▸ Exercise goal:
The response must contain every line from the records below that has "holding".

Records from a data source
--------------------
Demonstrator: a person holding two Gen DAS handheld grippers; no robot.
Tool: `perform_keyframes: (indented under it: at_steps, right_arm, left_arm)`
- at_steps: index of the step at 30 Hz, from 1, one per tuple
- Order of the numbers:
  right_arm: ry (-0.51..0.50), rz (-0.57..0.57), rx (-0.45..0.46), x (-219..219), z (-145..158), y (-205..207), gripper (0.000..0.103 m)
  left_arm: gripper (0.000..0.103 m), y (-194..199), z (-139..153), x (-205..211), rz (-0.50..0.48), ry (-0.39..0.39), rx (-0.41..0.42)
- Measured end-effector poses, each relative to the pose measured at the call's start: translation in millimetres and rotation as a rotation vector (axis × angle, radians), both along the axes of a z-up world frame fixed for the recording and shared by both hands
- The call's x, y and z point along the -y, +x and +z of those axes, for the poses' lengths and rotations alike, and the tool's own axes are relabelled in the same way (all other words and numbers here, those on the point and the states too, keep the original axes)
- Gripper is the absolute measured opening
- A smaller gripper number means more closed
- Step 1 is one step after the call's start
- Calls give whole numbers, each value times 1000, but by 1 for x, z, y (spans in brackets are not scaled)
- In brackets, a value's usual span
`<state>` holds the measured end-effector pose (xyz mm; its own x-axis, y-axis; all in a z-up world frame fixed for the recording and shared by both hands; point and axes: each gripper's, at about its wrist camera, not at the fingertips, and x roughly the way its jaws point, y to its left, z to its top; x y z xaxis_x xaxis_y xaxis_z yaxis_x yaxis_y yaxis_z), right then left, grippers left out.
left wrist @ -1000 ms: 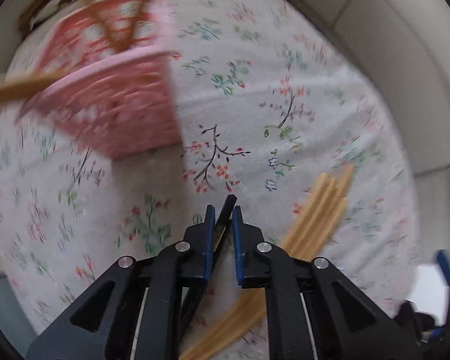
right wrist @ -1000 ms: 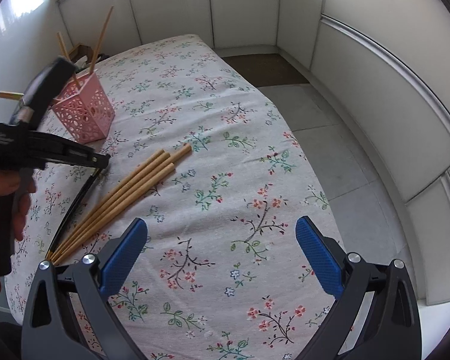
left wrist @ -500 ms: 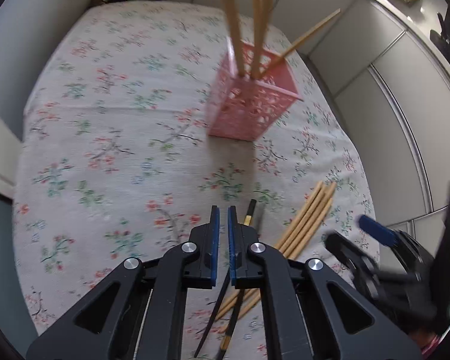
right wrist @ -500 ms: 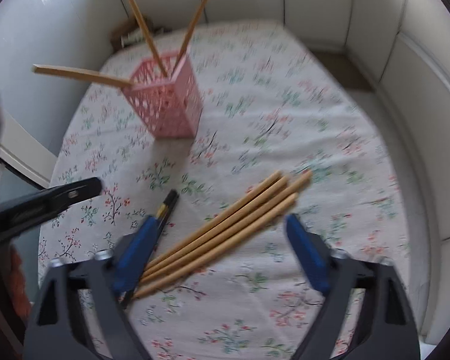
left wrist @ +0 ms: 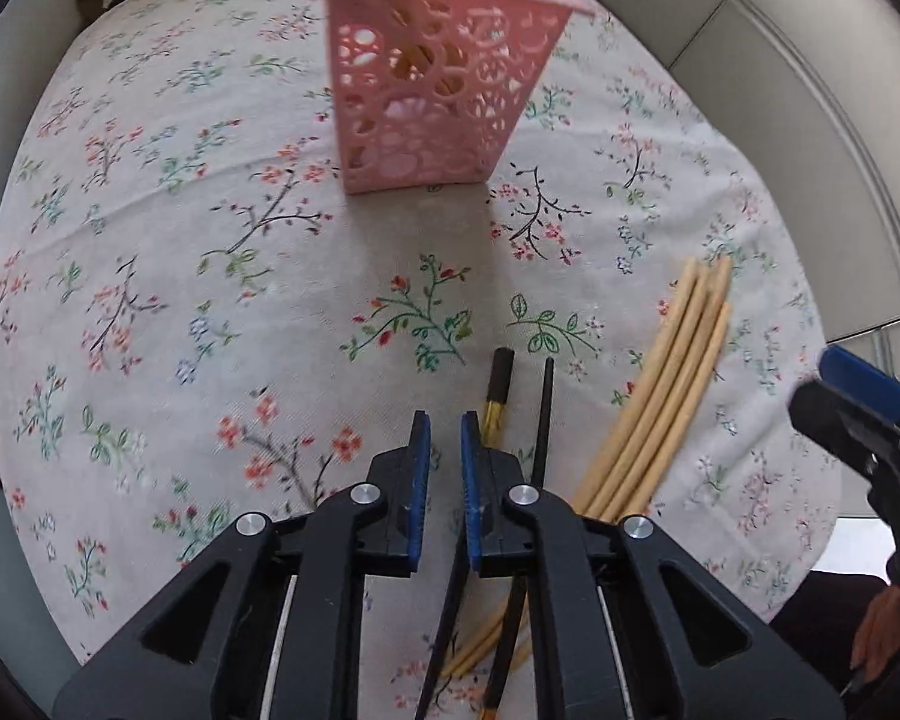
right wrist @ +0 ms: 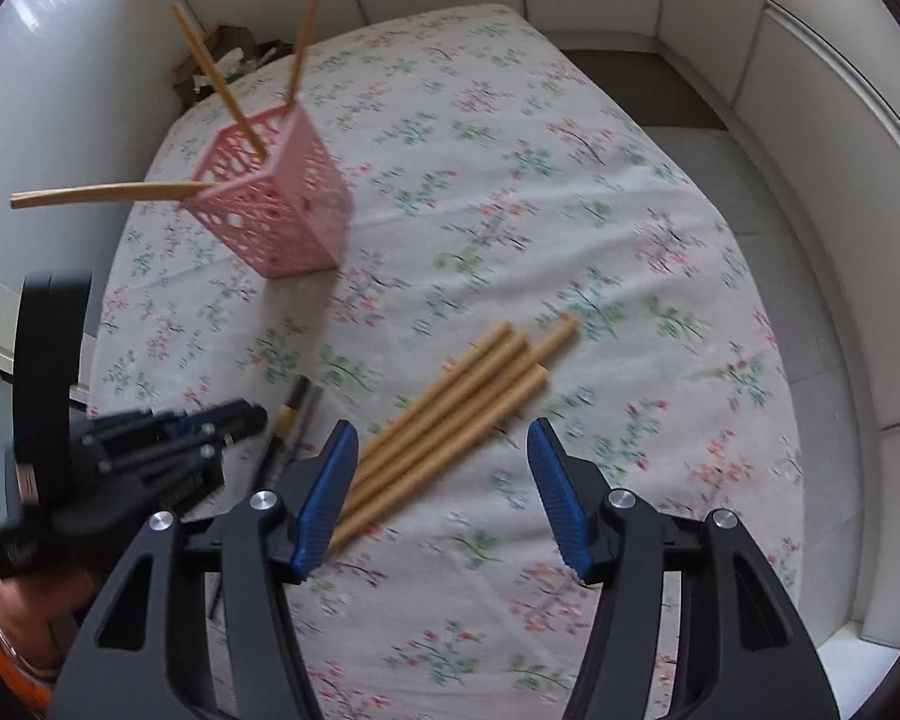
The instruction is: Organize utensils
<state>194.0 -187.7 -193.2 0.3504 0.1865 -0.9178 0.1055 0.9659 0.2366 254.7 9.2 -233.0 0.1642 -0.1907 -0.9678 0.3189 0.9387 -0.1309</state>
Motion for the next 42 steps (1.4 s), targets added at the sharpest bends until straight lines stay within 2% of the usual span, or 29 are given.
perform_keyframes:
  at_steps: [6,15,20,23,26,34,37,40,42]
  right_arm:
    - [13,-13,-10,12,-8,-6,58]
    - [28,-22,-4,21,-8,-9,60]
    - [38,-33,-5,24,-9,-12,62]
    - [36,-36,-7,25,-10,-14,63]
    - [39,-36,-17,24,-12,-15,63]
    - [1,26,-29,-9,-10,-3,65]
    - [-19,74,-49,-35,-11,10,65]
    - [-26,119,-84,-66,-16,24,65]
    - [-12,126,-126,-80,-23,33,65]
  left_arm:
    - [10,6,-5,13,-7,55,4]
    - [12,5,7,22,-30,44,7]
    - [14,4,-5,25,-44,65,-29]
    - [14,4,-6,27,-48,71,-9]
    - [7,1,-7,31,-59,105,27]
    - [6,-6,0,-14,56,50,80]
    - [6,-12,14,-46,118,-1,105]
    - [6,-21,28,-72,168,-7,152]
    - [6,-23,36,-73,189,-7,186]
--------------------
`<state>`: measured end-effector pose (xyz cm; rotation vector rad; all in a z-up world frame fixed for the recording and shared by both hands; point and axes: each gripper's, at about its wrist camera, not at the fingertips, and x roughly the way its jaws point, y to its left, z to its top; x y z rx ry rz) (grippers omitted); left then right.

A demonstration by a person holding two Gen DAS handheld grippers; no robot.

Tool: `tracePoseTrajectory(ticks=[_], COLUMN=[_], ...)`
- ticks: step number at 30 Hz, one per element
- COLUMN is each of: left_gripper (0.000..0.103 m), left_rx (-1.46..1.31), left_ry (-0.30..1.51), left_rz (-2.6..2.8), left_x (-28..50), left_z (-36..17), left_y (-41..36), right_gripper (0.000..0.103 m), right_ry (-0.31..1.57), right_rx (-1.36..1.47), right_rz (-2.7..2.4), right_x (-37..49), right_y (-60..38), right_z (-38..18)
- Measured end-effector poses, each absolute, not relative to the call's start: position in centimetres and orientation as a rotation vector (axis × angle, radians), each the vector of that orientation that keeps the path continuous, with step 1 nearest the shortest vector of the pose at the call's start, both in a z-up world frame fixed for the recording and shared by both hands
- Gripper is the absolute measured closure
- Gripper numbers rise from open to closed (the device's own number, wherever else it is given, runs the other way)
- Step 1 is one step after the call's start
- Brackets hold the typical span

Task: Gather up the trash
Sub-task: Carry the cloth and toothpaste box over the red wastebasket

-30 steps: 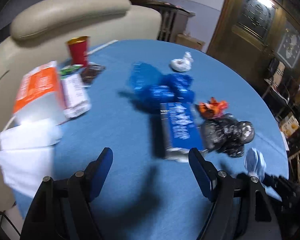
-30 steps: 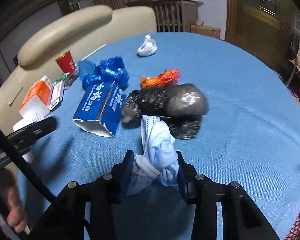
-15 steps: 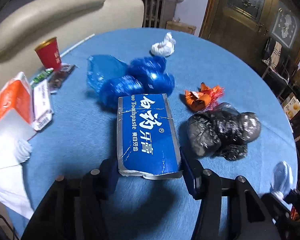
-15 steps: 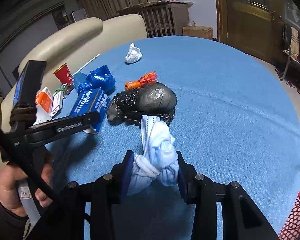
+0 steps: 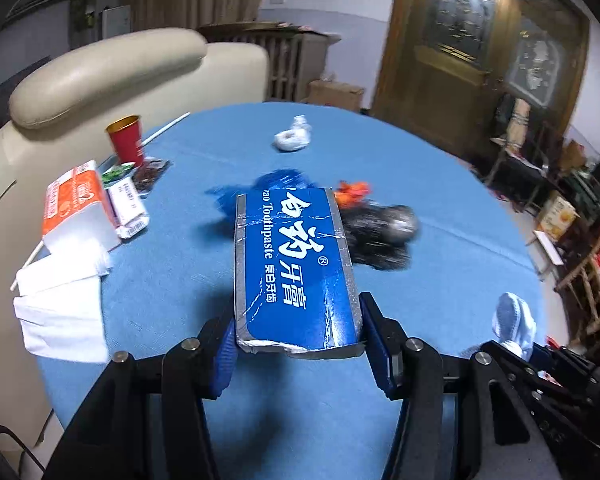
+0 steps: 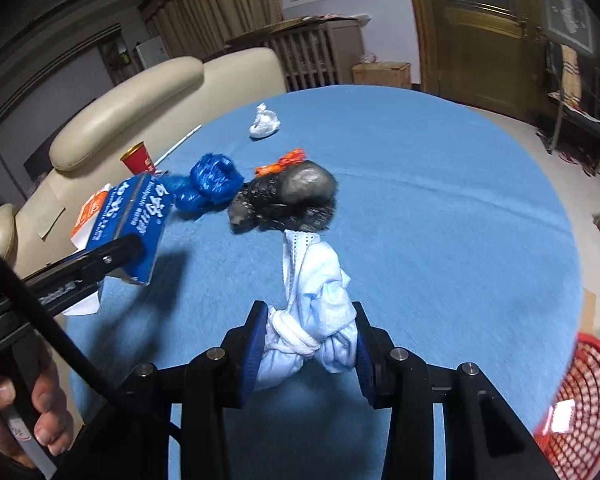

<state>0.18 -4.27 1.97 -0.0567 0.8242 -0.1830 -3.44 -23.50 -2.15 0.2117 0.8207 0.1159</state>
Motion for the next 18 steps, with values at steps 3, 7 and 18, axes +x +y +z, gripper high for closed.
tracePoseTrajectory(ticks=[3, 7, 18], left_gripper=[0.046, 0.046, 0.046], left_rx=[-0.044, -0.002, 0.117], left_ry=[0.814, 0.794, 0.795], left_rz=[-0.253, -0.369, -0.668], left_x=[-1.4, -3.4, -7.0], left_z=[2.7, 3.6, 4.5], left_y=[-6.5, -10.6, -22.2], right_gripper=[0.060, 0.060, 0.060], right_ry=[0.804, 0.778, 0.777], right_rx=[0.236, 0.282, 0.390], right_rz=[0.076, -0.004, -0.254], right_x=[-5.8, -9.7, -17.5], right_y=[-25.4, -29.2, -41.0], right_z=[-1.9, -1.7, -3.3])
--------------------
▸ Task solution:
Demonstrator: a person holding two Gen DAS handheld grippers; no robot.
A demonstration by a person holding two Gen DAS handheld grippers; no robot.

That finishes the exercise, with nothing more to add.